> Instructions for the task
Scan the material for the word "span" and return every matching line.

> Data block
┄┄┄┄┄┄
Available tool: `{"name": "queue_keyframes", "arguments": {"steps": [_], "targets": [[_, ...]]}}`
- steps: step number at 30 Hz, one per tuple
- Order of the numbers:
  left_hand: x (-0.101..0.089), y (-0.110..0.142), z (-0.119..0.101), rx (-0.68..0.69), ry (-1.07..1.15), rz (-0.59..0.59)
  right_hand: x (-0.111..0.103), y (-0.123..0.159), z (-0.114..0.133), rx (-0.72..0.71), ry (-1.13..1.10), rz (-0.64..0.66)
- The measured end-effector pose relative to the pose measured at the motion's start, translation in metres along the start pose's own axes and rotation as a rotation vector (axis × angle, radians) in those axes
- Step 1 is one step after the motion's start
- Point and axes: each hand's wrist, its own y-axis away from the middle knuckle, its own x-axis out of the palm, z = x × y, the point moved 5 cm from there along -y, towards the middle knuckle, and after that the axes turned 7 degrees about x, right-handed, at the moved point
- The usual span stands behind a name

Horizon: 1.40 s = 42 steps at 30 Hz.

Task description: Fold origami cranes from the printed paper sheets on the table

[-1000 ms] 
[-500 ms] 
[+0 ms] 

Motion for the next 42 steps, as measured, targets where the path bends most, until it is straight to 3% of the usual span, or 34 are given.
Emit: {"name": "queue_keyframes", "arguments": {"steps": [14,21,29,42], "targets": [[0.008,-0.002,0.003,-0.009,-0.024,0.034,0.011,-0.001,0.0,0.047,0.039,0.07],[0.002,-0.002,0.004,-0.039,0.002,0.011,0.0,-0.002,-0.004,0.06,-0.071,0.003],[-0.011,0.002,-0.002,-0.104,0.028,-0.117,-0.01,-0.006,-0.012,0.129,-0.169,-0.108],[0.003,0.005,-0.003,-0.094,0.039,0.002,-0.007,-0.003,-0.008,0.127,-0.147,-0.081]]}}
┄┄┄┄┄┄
> Answer to this problem
- The usual span stands behind a name
Motion for the next 42 steps, as measured, targets where the path bends most, until it is straight to 3% of the usual span, or 34 are given.

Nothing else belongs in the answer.